In 1939, King George VI and Queen Elizabeth sailed to North America to travel the land. The first stop on their trip became a historical moment for Canada, as it was the first time reigning monarchs had visited the country. It was also a defining moment for a soon-to-be spirit brand. After hearing the history-making news, a Canadian distiller set out to create a whisky fit for the royal guests, and presented in a velvet bag for good measure. The whisky he presented was so well-loved by the regal visitors that it become known as Crown Royal. The couple left carrying 10 cases for their train journey across the continent.

You could say that the rules for whisky production in Canada are lax compared to those in America. Unlike American “rye whiskey,” which legally must contain at least 51 percent rye, Canadian whisky can have zero, some, or a whole lot of rye in its mash bill.

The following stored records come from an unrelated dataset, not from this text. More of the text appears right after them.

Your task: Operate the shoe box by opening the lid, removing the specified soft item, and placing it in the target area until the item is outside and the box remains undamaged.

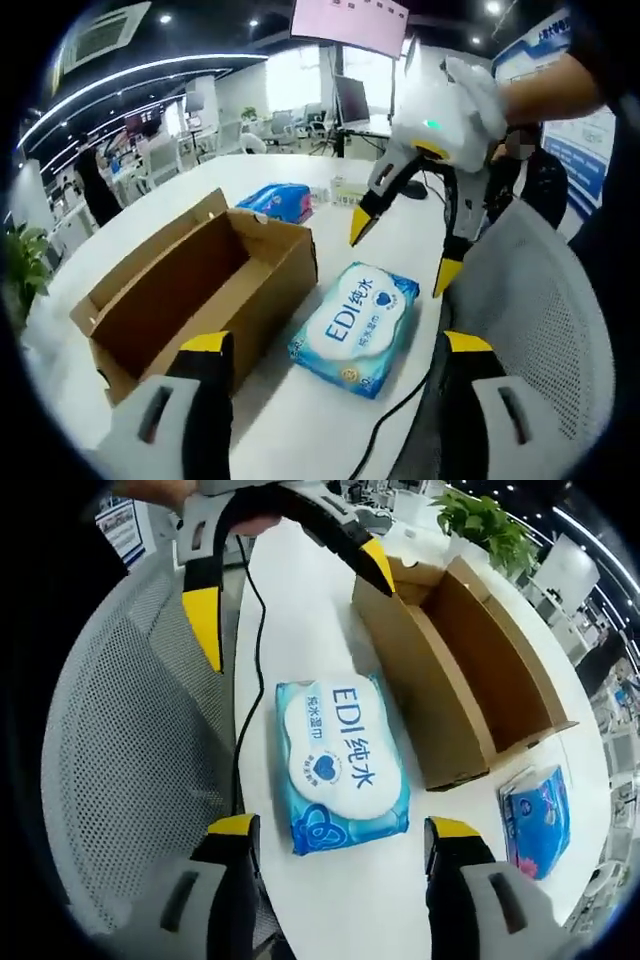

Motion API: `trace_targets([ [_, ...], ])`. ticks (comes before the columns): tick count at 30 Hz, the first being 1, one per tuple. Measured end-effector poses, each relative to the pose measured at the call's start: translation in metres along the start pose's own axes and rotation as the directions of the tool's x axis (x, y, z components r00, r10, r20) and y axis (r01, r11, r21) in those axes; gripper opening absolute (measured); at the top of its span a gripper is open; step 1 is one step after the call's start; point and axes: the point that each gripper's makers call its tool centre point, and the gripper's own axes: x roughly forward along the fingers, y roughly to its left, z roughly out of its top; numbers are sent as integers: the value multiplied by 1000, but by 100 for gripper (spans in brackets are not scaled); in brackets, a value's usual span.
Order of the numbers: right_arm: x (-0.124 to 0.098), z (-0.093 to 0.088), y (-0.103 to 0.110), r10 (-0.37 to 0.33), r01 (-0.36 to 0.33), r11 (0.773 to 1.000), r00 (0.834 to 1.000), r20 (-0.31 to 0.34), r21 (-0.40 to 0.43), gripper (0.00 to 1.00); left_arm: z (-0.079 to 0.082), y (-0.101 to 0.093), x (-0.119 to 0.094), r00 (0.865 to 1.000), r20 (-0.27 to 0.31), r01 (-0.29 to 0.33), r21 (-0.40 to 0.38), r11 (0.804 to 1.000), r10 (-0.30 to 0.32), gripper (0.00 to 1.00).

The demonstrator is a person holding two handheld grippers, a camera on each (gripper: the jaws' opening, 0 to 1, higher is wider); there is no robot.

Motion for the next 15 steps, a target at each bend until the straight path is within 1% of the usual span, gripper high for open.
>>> trace_targets([
  [1, 0, 1, 2, 3, -3, 1000, 1000, 0, -1, 62, -1, 0, -3, 1000, -1, -3, -23, 1000, 3, 86],
  [2, 1, 4, 3, 7, -7, 1000, 1000, -5, -14, 63, -1, 1, -7, 1000, 3, -16, -38, 999, 16, 86],
  [3, 0, 8, 1, -4, 4, 999, 1000, -2, -39, 64, -1, 2, -10, 1000, 2, -29, -51, 998, 29, 86],
  [5, 0, 16, -1, -9, 10, 999, 1000, 13, -47, 64, 1, 1, -17, 999, 27, -43, -63, 997, 44, 86],
  [7, 0, 25, -4, -9, 10, 999, 1000, 24, -44, 66, 0, -2, -22, 998, 23, -52, -54, 997, 54, 86],
  [9, 1, 35, -7, -15, 17, 997, 999, 33, -73, 65, -2, -3, -26, 997, 21, -73, -21, 997, 73, 86],
  [10, 2, 37, -10, -19, 22, 995, 999, 28, -93, 65, -2, -3, -28, 997, 17, -80, -12, 997, 80, 86],
  [11, 5, 36, -11, -11, 11, 993, 1000, 5, -122, 63, -3, -3, -31, 996, 12, -85, -8, 996, 86, 86],
  [12, 8, 39, -14, -20, 20, 995, 1000, -2, -96, 60, -1, -1, -36, 994, 15, -104, -6, 995, 104, 86],
  [13, 9, 42, -14, -14, 15, 997, 1000, 7, -72, 58, 4, 1, -42, 990, 48, -129, -18, 992, 129, 85],
  [14, 11, 44, -13, 2, -1, 998, 1000, 13, -61, 56, 10, -1, -46, 988, 86, -123, -24, 992, 125, 84],
  [15, 13, 44, -7, 33, -33, 999, 999, 5, -18, 57, 13, -5, -52, 988, 102, -117, -29, 993, 120, 81],
])
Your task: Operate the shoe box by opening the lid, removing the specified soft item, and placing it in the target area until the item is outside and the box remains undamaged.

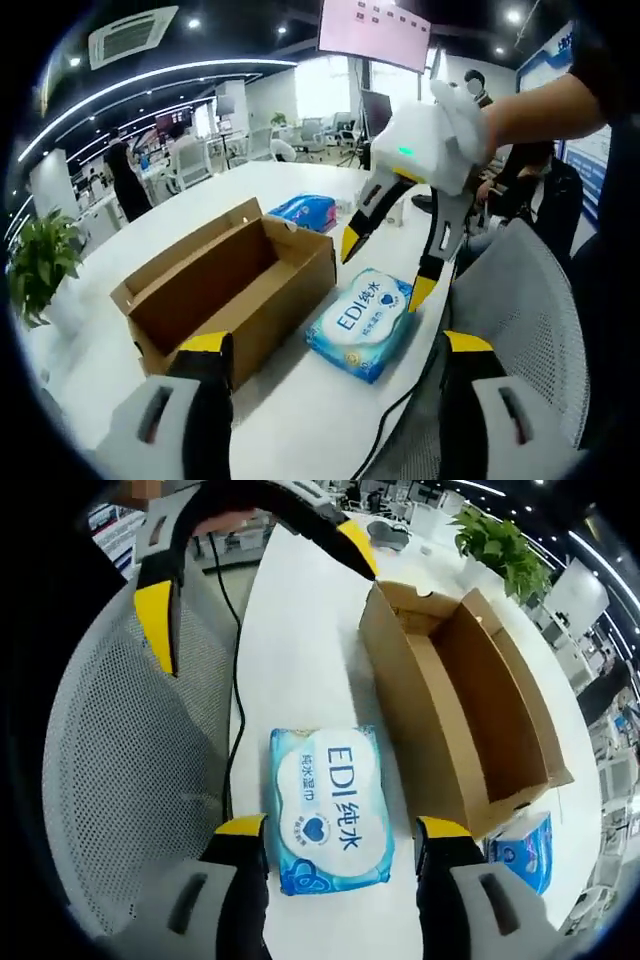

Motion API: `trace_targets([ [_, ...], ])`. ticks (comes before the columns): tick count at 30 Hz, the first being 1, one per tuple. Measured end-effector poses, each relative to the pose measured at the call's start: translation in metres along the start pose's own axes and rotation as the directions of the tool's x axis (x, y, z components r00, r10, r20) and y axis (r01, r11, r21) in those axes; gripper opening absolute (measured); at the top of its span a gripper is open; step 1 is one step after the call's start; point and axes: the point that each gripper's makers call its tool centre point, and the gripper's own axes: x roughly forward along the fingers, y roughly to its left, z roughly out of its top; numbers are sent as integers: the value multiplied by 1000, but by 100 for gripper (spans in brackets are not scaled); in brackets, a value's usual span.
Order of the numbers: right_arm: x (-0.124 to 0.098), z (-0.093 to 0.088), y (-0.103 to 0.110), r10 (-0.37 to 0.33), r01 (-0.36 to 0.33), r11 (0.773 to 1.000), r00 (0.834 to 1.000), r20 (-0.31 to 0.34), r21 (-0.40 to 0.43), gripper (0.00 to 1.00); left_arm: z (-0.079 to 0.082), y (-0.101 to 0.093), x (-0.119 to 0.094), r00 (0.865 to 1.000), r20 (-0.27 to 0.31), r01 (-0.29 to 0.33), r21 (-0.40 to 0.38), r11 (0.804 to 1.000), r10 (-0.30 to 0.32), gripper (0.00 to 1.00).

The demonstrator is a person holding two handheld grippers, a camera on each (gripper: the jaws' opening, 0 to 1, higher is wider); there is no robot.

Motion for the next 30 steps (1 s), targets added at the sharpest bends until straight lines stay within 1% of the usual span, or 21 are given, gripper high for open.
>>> trace_targets([
  [1, 2, 0, 2, 14, -14, 1000, 1000, -6, 14, 61, -1, 0, -4, 1000, -3, -4, 3, 1000, 4, 80],
  [2, 4, 0, 1, 12, -12, 1000, 1000, -21, -6, 64, -2, -1, -8, 1000, -5, -11, 10, 1000, 11, 81],
  [4, 6, 0, -2, -6, 4, 997, 1000, -25, -75, 62, -3, -2, -13, 1000, 0, -17, 9, 1000, 17, 83],
  [5, 8, -1, 0, 1, -4, 997, 999, -32, -80, 63, -3, -3, -15, 1000, 11, -19, -28, 999, 20, 84],
  [6, 10, -2, 1, 7, -9, 997, 999, -39, -72, 64, -3, -3, -16, 1000, 14, -19, -52, 998, 20, 90],
  [7, 13, -2, 1, 8, -10, 998, 999, -43, -63, 65, -3, -2, -17, 999, 24, -33, -104, 994, 36, 94],
  [8, 16, -4, 2, 13, -15, 999, 999, -51, -46, 67, -2, -1, -18, 998, 40, -42, -124, 991, 48, 95],
  [9, 18, -5, 3, 20, -22, 999, 998, -60, -30, 67, -2, 0, -20, 996, 58, -62, -161, 985, 73, 94],
  [11, 27, -8, 7, 40, -40, 999, 997, -71, -1, 68, -3, -1, -20, 995, 64, -66, -214, 975, 82, 94],
  [13, 35, -11, 12, 55, -57, 998, 994, -95, -14, 69, -1, 0, -23, 992, 78, -80, -237, 968, 101, 93],
  [16, 43, -18, 12, 43, -54, 996, 988, -146, -72, 71, 2, 1, -32, 988, 97, -96, -251, 963, 124, 92],
  [18, 49, -17, 10, 35, -46, 996, 988, -152, -70, 71, 1, 2, -37, 985, 104, -105, -255, 961, 135, 90],
  [19, 51, -18, 9, 32, -44, 996, 986, -161, -73, 70, -1, 3, -38, 984, 101, -114, -251, 961, 144, 89],
  [21, 54, -20, 0, -15, -5, 995, 982, -191, -103, 63, -7, 5, -41, 983, 81, -140, -238, 961, 163, 89],
  [22, 58, -21, 4, 7, -26, 995, 980, -199, -93, 64, -10, 5, -43, 983, 71, -149, -242, 959, 171, 89],
  [24, 64, -25, 3, -8, -17, 994, 975, -224, -110, 66, -13, 3, -45, 981, 63, -163, -244, 956, 183, 88],
  [25, 68, -27, 5, -2, -24, 993, 974, -227, -113, 67, -15, 3, -45, 980, 61, -167, -245, 955, 187, 88],
  [26, 65, -30, 5, 4, -30, 995, 968, -251, -100, 67, -18, 1, -46, 980, 56, -174, -242, 955, 192, 88],
  [27, 65, -29, 4, 35, -53, 996, 966, -256, -65, 67, -19, 0, -47, 979, 48, -181, -233, 955, 197, 88],
  [28, 66, -29, 3, 33, -56, 995, 965, -259, -81, 66, -21, -1, -48, 978, 38, -193, -217, 957, 206, 89],
  [30, 65, -29, 4, 31, -53, 995, 965, -260, -80, 66, -25, -4, -48, 978, 22, -197, -190, 962, 205, 88],
])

In 2016, “Whiskey Bible” author Jim Murray, bravely named Crown Royal’s Northern Harvest Rye the best whiskey in the world, with nary a Scotch in sight in the top five. The nomination was even more astounding considering Northern Harvest — which costs less than $50 — tied with the previous year’s winner, Yamazaki’s then-$160 Single Malt Sherry Cask 2013, with an all-time high score of 97.5.